L’acétyl-6-formylptérine (Ac-6-FP) est un ligand antagoniste du récepteur MR1 capable d’inhiber l’activation des lymphocytes MAIT. L’injection de cet inhibiteur à des souris au cours de la progression de la fibrose, que celle-ci soit induite par une agression chronique toxique ou par un régime gras déficient en choline (qui provoque une stéatohépatite métabolique), bloque l’activation des lymphocytes MAIT et ralentit considérablement la progression de la fibrose. Lorsque l’agression chronique (virale, toxique ou métabolique) du foie cesse, la fibrose régresse spontanément. Nous nous sommes donc demandé si l’inhibition des lymphocytes MAIT, une fois la fibrose constituée, permettrait d’accélérer sa régression.

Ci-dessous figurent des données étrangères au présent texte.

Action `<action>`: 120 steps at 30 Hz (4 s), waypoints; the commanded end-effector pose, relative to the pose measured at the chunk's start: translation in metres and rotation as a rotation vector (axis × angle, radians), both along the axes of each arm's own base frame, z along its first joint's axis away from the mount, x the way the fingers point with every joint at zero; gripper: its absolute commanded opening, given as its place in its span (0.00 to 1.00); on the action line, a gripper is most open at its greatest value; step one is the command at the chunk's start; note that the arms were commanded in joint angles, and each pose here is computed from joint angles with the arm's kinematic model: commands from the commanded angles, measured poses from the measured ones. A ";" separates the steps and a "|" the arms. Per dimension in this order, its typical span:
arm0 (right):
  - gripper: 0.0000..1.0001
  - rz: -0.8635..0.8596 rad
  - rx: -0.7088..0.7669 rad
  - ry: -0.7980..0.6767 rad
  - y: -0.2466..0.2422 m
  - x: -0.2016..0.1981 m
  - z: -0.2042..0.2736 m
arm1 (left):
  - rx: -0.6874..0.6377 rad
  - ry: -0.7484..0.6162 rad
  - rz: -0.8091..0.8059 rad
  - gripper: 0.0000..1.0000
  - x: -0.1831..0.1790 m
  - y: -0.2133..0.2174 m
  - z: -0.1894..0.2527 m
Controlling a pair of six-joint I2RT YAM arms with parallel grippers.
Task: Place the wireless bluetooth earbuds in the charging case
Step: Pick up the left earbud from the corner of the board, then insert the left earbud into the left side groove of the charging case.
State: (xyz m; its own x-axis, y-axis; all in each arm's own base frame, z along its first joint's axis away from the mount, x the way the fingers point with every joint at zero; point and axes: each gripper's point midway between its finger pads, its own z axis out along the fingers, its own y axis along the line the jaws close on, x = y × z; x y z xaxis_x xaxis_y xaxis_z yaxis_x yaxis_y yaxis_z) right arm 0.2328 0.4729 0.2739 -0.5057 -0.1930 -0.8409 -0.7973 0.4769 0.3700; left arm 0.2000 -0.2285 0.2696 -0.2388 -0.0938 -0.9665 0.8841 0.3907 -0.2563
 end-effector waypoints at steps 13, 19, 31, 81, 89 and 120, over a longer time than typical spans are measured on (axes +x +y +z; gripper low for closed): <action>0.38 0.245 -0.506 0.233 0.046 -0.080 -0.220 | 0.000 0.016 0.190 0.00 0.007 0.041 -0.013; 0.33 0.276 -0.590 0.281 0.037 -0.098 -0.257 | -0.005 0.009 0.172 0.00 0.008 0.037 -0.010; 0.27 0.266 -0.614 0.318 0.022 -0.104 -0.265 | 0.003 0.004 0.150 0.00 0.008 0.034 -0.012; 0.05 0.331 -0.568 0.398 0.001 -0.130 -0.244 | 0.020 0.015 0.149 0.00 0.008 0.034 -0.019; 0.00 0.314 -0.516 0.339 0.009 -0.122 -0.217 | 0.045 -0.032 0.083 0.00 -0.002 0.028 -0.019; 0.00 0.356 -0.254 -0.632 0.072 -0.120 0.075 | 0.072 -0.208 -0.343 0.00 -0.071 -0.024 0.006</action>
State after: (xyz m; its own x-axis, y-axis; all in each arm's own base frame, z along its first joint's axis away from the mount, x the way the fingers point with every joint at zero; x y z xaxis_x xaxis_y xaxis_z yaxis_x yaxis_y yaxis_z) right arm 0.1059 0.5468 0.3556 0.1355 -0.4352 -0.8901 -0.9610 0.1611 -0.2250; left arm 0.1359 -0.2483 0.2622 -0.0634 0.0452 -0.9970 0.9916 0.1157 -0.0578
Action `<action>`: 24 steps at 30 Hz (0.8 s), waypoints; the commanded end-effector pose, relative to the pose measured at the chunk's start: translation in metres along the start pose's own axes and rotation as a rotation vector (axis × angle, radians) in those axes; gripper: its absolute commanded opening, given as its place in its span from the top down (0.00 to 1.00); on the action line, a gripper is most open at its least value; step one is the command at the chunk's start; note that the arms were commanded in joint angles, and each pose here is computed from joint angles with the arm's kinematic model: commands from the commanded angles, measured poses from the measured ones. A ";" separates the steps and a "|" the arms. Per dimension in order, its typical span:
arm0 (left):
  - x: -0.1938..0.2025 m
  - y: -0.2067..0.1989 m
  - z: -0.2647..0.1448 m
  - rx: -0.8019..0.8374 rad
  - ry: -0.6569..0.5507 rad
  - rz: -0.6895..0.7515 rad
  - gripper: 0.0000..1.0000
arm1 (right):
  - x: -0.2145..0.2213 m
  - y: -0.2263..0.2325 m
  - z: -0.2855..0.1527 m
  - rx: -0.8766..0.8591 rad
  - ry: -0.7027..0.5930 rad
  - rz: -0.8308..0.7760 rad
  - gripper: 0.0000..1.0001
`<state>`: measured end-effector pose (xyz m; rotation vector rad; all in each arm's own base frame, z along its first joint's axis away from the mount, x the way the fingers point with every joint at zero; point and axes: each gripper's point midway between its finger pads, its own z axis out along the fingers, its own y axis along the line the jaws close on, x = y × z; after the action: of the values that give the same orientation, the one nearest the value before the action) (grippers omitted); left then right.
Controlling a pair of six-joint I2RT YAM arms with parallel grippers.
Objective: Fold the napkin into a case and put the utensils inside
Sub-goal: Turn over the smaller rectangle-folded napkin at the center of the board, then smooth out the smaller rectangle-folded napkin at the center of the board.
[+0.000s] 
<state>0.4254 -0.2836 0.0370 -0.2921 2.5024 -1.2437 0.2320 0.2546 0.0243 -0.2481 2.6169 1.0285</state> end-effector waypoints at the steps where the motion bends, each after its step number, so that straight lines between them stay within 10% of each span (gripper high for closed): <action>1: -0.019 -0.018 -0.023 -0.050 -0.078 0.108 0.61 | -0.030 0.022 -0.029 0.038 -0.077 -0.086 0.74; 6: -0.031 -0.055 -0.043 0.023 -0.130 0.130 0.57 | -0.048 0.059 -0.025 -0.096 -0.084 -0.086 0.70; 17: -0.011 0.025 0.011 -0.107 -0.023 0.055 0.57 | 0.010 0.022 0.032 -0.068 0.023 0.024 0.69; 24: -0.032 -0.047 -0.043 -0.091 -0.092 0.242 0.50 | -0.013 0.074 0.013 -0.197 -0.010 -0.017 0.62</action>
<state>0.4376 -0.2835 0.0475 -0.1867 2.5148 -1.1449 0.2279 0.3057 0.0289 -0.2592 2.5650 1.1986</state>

Nous avons testé l’effet de l’inhibition des lymphocytes MAIT sur un foie cirrhotique chez l’homme ex vivo et sur un foie fibrotique chez la souris in vivo [ 12 ]. L’incubation de tranches de foie cirrhotique de patients dans une solution d’Ac-6-FP bloque la réponse inflammatoire et diminue l’expression de gènes pro-fibrogènes ( Col1A1 , Col1A2 , Acta2 ) et le nombre des cellules pro-fibrogènes activées. In vivo, l’administration d’Ac-6-FP chez la souris présentant une fibrose accélère sa régression, un effet qui disparaît lorsque le foie est préalablement déplété en macrophages, ce qui suggère que l’interruption du dialogue entre lymphocytes MAIT et macrophages joue un rôle essentiel dans cet effet bénéfique [ 12 ] ( Figure 1 ). Une analyse transcriptomique, par RNASeq, des deux populations macrophagiques Ly6C low et Ly6C high du foie de souris présentant une fibrose hépatique, traitées ou non avec de l’Ac-6-FP, a permis d’identifier différentes voies de signalisation modifiées par ce traitement. En effet, l’inhibition des lymphocytes MAIT induit notamment la survie des macrophages « résolutifs » et l’apoptose des macrophages pro-inflammatoires [ 12 ]. Des expériences in vitro ont d’ailleurs montré l’existence d’un effet direct des lymphocytes MAIT activés sur le phénotype des macrophages, un effet qui disparaît en présence d’Ac-6-FP [ 12 ]. L’inhibition des lymphocytes MAIT apparaît donc comme une stratégie thérapeutique prometteuse pour ralentir la progression de la fibrose hépatique et accélérer sa régression.

Liens d’intérêt

Les auteures déclarent n’avoir aucun lien d’intérêt concernant les données publiées dans cet article.